It is remarkable that the Syrian uprising, which commenced in March 2011, is still raging and over the years has grown into a conflict destabilising the entire region.
In the early months of 2011 a wave of social unrest swept across the Arab world as people protested against repressive and authoritarian regimes, economic stagnation, unemployment and corruption.
The Syrian president Bashar al-Assad, is a person who has no ears for the citizens of his country and showed also to have no heart for them. The series of anti-government protests, uprisings, and armed rebellions that spread across much of the Arab world in the early 2010s left him cold.
With a reaction to the self-immolation of a young market trader in Tunisia, the protests then spread to five other countries: Libya, Egypt, Yemen, Syria, and Bahrain, where either the ruler was deposed (Zine El Abidine Ben Ali, Muammar Gaddafi, Hosni Mubarak, and Ali Abdullah Saleh) or major uprisings and social violence occurred including riots, civil wars, or insurgencies. Sustained street demonstrations took place in Morocco, Iraq, Algeria, Iranian Khuzestan, Lebanon, Jordan, Kuwait, Oman, and Sudan. Minor protests took place in Djibouti, Mauritania, Palestine, Saudi Arabia, and the Moroccan-occupied Western Sahara.

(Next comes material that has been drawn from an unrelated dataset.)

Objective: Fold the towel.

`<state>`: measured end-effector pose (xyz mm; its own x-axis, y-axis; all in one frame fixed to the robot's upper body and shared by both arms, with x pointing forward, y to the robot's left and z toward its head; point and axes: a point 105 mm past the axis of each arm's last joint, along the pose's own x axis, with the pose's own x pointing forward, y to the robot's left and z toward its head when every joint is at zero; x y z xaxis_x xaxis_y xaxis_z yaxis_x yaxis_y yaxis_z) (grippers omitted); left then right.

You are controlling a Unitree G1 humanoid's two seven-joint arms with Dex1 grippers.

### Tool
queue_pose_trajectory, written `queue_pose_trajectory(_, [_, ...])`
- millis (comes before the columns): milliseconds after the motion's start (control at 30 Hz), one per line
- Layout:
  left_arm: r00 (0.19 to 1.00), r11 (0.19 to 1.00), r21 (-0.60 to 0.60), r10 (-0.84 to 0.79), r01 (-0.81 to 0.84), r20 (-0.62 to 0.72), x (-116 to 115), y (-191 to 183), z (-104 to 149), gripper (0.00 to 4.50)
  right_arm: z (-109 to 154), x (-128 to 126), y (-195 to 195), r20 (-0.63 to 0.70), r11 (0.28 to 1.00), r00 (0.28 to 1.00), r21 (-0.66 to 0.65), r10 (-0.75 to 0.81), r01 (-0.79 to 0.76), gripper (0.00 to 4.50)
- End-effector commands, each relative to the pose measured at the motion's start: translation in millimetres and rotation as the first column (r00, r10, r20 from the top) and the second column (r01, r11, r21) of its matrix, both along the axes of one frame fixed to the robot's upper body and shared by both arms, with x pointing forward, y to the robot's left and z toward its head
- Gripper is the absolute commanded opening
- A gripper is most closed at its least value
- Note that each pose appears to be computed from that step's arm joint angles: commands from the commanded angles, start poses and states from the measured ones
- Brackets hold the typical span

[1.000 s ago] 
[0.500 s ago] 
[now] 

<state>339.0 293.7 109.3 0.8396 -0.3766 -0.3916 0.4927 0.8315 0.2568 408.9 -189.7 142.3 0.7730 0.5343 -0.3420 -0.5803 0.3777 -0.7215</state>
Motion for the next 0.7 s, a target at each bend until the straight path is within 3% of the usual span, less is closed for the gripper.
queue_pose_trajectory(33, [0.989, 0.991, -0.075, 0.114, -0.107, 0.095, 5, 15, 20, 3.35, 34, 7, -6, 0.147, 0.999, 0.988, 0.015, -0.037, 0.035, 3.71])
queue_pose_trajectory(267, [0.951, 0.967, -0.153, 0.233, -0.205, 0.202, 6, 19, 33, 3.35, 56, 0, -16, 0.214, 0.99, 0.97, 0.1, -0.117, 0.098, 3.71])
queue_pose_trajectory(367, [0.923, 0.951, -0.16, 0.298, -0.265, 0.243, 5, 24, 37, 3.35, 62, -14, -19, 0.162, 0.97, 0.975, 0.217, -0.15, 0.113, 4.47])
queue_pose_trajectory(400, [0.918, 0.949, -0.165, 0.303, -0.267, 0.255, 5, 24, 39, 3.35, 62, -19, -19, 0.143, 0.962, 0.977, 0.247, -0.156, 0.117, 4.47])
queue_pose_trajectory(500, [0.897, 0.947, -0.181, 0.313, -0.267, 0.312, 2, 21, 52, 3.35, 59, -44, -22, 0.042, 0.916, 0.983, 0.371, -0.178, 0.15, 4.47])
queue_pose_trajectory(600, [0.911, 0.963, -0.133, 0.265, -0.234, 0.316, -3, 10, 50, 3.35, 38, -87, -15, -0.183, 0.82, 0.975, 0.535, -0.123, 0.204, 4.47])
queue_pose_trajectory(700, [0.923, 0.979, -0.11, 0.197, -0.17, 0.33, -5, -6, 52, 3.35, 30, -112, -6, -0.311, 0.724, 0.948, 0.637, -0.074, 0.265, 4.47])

When we now see pictures of Syria, we can see a great area in ruins and people living in horrible conditions. Clearly, the population lost this war, and the West did not much, to save the rights of the citizens.
After ten years the same dictator is in power and lives in richness whilst his people are starving. The office had said on March 8 that al-Assad, 55, and his 45-year-old wife, who announced her recovery from breast cancer in 2019, had tested positive for COVID-19 after showing minor symptoms and that they would work in isolation at home.
Syria has seen a sharp rise in infections since mid-February, a member of the government’s coronavirus advisory committee told Reuters in early March as the country kicked off its vaccination campaign. Health and aid officials say it remains difficult to gauge the full scale of the outbreak given the lack of testing facilities in a health system devastated by a decade of war.
After ten years we can see that the Russians are still helping al-Assad and are not bothering the Turkish who entered the North of Syria to put pressure on the Kurds, so that they would not dare to make their own country. Turkey, also keeps supporting some rebel groups. With each assisting rival parties in the conflict, there is a considerable risk of the two powers coming into direct confrontation. And somewhere in the middle of the conflict, ISIS has three enclaves where they are rebuilding their nation.
Ankara keeps allowing capitalizing on refugees to cross into the EU, thus putting pressure on European countries to assist Turkey or face again a new refugee crisis.
In the meantime, Egypt is racing to prepare a grandiose new capital city in the desert east of Cairo before the first civil servants move in this summer and ahead of the delayed official opening of President Abdel Fattah al-Sisi’s flagship project.
At the heart of the city, workers are putting finishing touches to an avenue of ministries that echo the architecture of pharaonic temples and adjoin a raised Islamic complex, two domed parliament buildings and a sprawling presidential compound.
No prospect of a new capital for Syria though. Just a country in rambles. A decade of war means that the lives of an entire generation of Syrians have been defined by bombs, deprivation, death, and displacement, and at the moment there is no prospect at all of better times.
Until now nothing is done against the many war-crimes el Assad and his regime did. The only good news we may come to see is that the British police opened a preliminary investigation into the Syrian first lady and icon, Asma al Assad. She is accused of having incited, aided and encouraged the commission of war crimes.
There were the many chemical weapons used against civilians; tens of thousands of arbitrary detentions and disappearances, repression, rape, torture and murder. Most of the time, when there was a victim detained, his or her relatives were not informed that he or she was been killed, therefore leaving the victim’s family in despair for years, unable to fully grieve their loved ones. It is not understandable why there was not earlier a withdrawal of al Assad’s British nationality. (The first lady was born in London and is a binational of Syria and the United Kingdom.)
According to a recent report by the United Nations Commission on Inquiry in Syria, the war has been marked by the most heinous violations of humanitarian standards and human rights, including violence by the regime on its own population on a genocidal scale.
As always, civilians bear the brunt of the atrocities. According to UNICEF there is the average of one child injured or killed every eight hours over past 10 years.